Restating the data exactly is the whole task.

Raw data:
*** Block opens ***
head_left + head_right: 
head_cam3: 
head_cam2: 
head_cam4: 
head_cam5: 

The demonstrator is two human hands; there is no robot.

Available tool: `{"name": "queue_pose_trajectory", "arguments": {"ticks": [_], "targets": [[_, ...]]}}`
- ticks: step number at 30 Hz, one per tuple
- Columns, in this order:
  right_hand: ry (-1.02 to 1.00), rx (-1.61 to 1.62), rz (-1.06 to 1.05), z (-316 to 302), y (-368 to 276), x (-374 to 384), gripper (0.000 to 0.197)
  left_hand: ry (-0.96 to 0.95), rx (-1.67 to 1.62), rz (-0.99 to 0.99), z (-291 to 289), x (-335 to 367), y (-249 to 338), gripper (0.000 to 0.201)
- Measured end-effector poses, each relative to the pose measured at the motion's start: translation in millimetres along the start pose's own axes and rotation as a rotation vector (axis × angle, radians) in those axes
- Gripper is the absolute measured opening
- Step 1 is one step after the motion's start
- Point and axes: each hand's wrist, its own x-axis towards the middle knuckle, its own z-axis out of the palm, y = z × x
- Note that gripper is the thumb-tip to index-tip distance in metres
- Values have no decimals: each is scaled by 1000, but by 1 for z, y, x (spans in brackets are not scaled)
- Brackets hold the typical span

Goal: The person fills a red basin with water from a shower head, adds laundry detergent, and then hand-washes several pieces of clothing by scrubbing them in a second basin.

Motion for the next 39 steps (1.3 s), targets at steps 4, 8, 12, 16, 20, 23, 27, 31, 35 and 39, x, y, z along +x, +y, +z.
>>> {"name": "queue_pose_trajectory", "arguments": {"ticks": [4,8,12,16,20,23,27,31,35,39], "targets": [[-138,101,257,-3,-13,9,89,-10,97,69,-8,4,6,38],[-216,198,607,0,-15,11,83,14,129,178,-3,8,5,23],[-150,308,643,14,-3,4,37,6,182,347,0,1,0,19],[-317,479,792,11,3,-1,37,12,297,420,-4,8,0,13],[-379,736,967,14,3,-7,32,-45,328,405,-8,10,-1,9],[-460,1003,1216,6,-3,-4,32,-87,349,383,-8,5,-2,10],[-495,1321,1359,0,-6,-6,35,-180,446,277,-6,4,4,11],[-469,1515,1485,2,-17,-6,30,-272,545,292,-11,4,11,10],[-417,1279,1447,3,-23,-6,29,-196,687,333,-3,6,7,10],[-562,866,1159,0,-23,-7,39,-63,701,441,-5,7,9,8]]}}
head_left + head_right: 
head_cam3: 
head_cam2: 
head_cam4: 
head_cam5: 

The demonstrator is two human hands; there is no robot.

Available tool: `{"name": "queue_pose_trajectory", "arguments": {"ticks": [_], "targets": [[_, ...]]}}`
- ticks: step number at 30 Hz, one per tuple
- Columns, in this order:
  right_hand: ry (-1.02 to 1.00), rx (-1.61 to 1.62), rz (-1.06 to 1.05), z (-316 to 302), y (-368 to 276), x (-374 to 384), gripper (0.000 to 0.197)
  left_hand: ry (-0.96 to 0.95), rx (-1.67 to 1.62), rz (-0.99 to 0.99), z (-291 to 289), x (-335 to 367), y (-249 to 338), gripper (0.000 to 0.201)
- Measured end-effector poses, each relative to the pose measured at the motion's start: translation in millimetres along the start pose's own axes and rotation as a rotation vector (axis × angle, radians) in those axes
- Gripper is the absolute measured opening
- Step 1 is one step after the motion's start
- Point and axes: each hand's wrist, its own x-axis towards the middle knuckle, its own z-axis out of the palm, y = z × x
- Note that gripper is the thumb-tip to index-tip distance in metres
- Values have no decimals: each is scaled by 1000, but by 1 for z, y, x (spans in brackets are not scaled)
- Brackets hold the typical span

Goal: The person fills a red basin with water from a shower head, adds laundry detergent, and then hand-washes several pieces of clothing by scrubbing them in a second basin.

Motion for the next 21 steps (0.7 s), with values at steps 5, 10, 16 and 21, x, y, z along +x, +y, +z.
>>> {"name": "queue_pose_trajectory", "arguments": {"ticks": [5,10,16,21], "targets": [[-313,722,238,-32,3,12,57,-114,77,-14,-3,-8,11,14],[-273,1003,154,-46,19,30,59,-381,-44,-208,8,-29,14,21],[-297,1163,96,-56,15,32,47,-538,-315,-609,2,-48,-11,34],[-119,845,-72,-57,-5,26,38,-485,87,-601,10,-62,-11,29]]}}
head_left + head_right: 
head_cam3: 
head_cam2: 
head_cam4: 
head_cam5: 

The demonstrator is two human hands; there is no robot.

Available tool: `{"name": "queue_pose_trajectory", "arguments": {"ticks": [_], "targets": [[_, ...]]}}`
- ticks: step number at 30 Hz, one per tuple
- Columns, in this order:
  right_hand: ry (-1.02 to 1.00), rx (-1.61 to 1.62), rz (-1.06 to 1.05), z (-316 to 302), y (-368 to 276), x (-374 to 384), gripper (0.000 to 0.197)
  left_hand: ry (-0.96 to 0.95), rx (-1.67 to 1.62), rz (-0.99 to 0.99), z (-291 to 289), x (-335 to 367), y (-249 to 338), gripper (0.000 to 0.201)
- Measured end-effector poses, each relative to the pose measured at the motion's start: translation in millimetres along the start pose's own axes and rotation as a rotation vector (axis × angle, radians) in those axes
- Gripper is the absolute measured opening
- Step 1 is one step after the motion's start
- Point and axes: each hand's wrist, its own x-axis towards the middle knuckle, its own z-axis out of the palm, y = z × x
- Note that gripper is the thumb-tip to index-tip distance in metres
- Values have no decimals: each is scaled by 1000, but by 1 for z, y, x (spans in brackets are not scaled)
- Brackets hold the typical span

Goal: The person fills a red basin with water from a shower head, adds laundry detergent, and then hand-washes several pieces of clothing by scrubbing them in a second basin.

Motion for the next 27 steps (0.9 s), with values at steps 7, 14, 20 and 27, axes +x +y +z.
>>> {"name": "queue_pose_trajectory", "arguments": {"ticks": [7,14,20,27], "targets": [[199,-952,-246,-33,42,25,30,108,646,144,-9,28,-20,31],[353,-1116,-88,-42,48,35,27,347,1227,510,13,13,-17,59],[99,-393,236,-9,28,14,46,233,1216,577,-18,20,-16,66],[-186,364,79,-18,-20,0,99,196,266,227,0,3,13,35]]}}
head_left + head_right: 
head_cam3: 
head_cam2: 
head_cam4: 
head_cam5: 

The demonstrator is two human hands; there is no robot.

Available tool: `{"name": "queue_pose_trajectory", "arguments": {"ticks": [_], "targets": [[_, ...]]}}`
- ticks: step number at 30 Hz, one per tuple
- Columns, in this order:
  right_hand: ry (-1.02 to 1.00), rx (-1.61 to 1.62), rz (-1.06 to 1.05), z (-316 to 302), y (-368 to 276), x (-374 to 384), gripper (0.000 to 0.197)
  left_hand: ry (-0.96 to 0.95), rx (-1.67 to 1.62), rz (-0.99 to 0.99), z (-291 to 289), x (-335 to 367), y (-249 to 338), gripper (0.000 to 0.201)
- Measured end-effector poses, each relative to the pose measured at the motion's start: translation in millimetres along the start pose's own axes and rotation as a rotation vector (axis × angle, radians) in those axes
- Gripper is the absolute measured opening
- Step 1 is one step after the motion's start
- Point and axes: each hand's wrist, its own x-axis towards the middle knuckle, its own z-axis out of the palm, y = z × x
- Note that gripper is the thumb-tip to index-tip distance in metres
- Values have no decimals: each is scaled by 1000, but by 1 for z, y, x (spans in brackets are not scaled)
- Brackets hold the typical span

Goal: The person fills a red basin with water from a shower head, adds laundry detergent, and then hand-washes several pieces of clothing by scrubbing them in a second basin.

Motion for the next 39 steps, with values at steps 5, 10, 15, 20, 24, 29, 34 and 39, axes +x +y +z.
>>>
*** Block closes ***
Answer to this problem:
head_left + head_right: 
head_cam3: 
head_cam2: 
head_cam4: 
head_cam5: 

The demonstrator is two human hands; there is no robot.

Available tool: `{"name": "queue_pose_trajectory", "arguments": {"ticks": [_], "targets": [[_, ...]]}}`
- ticks: step number at 30 Hz, one per tuple
- Columns, in this order:
  right_hand: ry (-1.02 to 1.00), rx (-1.61 to 1.62), rz (-1.06 to 1.05), z (-316 to 302), y (-368 to 276), x (-374 to 384), gripper (0.000 to 0.197)
  left_hand: ry (-0.96 to 0.95), rx (-1.67 to 1.62), rz (-0.99 to 0.99), z (-291 to 289), x (-335 to 367), y (-249 to 338), gripper (0.000 to 0.201)
- Measured end-effector poses, each relative to the pose measured at the motion's start: translation in millimetres along the start pose's own axes and rotation as a rotation vector (axis × angle, radians) in those axes
- Gripper is the absolute measured opening
- Step 1 is one step after the motion's start
- Point and axes: each hand's wrist, its own x-axis towards the middle knuckle, its own z-axis out of the palm, y = z × x
- Note that gripper is the thumb-tip to index-tip distance in metres
- Values have no decimals: each is scaled by 1000, but by 1 for z, y, x (spans in brackets are not scaled)
- Brackets hold the typical span

Goal: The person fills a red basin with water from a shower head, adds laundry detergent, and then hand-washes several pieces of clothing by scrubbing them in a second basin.

Motion for the next 39 steps (1.3 s), targets at steps 4, 8, 12, 16, 20, 23, 27, 31, 35 and 39, x, y, z along +x, +y, +z.
>>> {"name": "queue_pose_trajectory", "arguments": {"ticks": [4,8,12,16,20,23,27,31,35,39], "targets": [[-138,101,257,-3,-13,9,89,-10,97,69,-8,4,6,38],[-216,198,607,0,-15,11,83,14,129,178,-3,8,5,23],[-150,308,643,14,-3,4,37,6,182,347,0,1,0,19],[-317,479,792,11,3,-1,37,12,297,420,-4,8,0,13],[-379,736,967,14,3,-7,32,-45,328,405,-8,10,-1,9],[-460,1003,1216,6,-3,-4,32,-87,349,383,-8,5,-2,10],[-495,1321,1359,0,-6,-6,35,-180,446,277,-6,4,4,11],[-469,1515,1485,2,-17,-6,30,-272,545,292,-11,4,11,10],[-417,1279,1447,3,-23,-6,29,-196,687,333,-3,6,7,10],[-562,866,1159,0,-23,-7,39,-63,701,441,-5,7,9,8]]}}
head_left + head_right: 
head_cam3: 
head_cam2: 
head_cam4: 
head_cam5: 

The demonstrator is two human hands; there is no robot.

Available tool: `{"name": "queue_pose_trajectory", "arguments": {"ticks": [_], "targets": [[_, ...]]}}`
- ticks: step number at 30 Hz, one per tuple
- Columns, in this order:
  right_hand: ry (-1.02 to 1.00), rx (-1.61 to 1.62), rz (-1.06 to 1.05), z (-316 to 302), y (-368 to 276), x (-374 to 384), gripper (0.000 to 0.197)
  left_hand: ry (-0.96 to 0.95), rx (-1.67 to 1.62), rz (-0.99 to 0.99), z (-291 to 289), x (-335 to 367), y (-249 to 338), gripper (0.000 to 0.201)
- Measured end-effector poses, each relative to the pose measured at the motion's start: translation in millimetres along the start pose's own axes and rotation as a rotation vector (axis × angle, radians) in those axes
- Gripper is the absolute measured opening
- Step 1 is one step after the motion's start
- Point and axes: each hand's wrist, its own x-axis towards the middle knuckle, its own z-axis out of the palm, y = z × x
- Note that gripper is the thumb-tip to index-tip distance in metres
- Values have no decimals: each is scaled by 1000, but by 1 for z, y, x (spans in brackets are not scaled)
- Brackets hold the typical span

Goal: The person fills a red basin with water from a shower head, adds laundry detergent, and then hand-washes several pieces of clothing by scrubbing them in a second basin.

Motion for the next 21 steps (0.7 s), with values at steps 5, 10, 16 and 21, x, y, z along +x, +y, +z.
>>> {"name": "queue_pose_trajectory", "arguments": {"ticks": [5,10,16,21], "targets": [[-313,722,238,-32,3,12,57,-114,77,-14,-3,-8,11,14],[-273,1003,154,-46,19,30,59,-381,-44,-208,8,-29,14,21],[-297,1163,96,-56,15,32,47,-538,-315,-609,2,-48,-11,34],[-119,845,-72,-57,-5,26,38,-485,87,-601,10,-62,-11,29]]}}
head_left + head_right: 
head_cam3: 
head_cam2: 
head_cam4: 
head_cam5: 

The demonstrator is two human hands; there is no robot.

Available tool: `{"name": "queue_pose_trajectory", "arguments": {"ticks": [_], "targets": [[_, ...]]}}`
- ticks: step number at 30 Hz, one per tuple
- Columns, in this order:
  right_hand: ry (-1.02 to 1.00), rx (-1.61 to 1.62), rz (-1.06 to 1.05), z (-316 to 302), y (-368 to 276), x (-374 to 384), gripper (0.000 to 0.197)
  left_hand: ry (-0.96 to 0.95), rx (-1.67 to 1.62), rz (-0.99 to 0.99), z (-291 to 289), x (-335 to 367), y (-249 to 338), gripper (0.000 to 0.201)
- Measured end-effector poses, each relative to the pose measured at the motion's start: translation in millimetres along the start pose's own axes and rotation as a rotation vector (axis × angle, radians) in those axes
- Gripper is the absolute measured opening
- Step 1 is one step after the motion's start
- Point and axes: each hand's wrist, its own x-axis towards the middle knuckle, its own z-axis out of the palm, y = z × x
- Note that gripper is the thumb-tip to index-tip distance in metres
- Values have no decimals: each is scaled by 1000, but by 1 for z, y, x (spans in brackets are not scaled)
- Brackets hold the typical span

Goal: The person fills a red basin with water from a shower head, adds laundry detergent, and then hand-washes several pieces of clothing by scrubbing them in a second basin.

Motion for the next 27 steps (0.9 s), with values at steps 7, 14, 20 and 27, axes +x +y +z.
>>> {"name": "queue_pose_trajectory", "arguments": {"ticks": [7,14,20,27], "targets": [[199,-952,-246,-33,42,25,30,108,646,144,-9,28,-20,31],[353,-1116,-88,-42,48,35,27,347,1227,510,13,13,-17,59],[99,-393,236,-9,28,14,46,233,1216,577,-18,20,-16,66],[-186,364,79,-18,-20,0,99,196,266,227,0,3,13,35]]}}
head_left + head_right: 
head_cam3: 
head_cam2: 
head_cam4: 
head_cam5: 

The demonstrator is two human hands; there is no robot.

Available tool: `{"name": "queue_pose_trajectory", "arguments": {"ticks": [_], "targets": [[_, ...]]}}`
- ticks: step number at 30 Hz, one per tuple
- Columns, in this order:
  right_hand: ry (-1.02 to 1.00), rx (-1.61 to 1.62), rz (-1.06 to 1.05), z (-316 to 302), y (-368 to 276), x (-374 to 384), gripper (0.000 to 0.197)
  left_hand: ry (-0.96 to 0.95), rx (-1.67 to 1.62), rz (-0.99 to 0.99), z (-291 to 289), x (-335 to 367), y (-249 to 338), gripper (0.000 to 0.201)
- Measured end-effector poses, each relative to the pose measured at the motion's start: translation in millimetres along the start pose's own axes and rotation as a rotation vector (axis × angle, radians) in those axes
- Gripper is the absolute measured opening
- Step 1 is one step after the motion's start
- Point and axes: each hand's wrist, its own x-axis towards the middle knuckle, its own z-axis out of the palm, y = z × x
- Note that gripper is the thumb-tip to index-tip distance in metres
- Values have no decimals: each is scaled by 1000, but by 1 for z, y, x (spans in brackets are not scaled)
- Brackets hold the typical span

Goal: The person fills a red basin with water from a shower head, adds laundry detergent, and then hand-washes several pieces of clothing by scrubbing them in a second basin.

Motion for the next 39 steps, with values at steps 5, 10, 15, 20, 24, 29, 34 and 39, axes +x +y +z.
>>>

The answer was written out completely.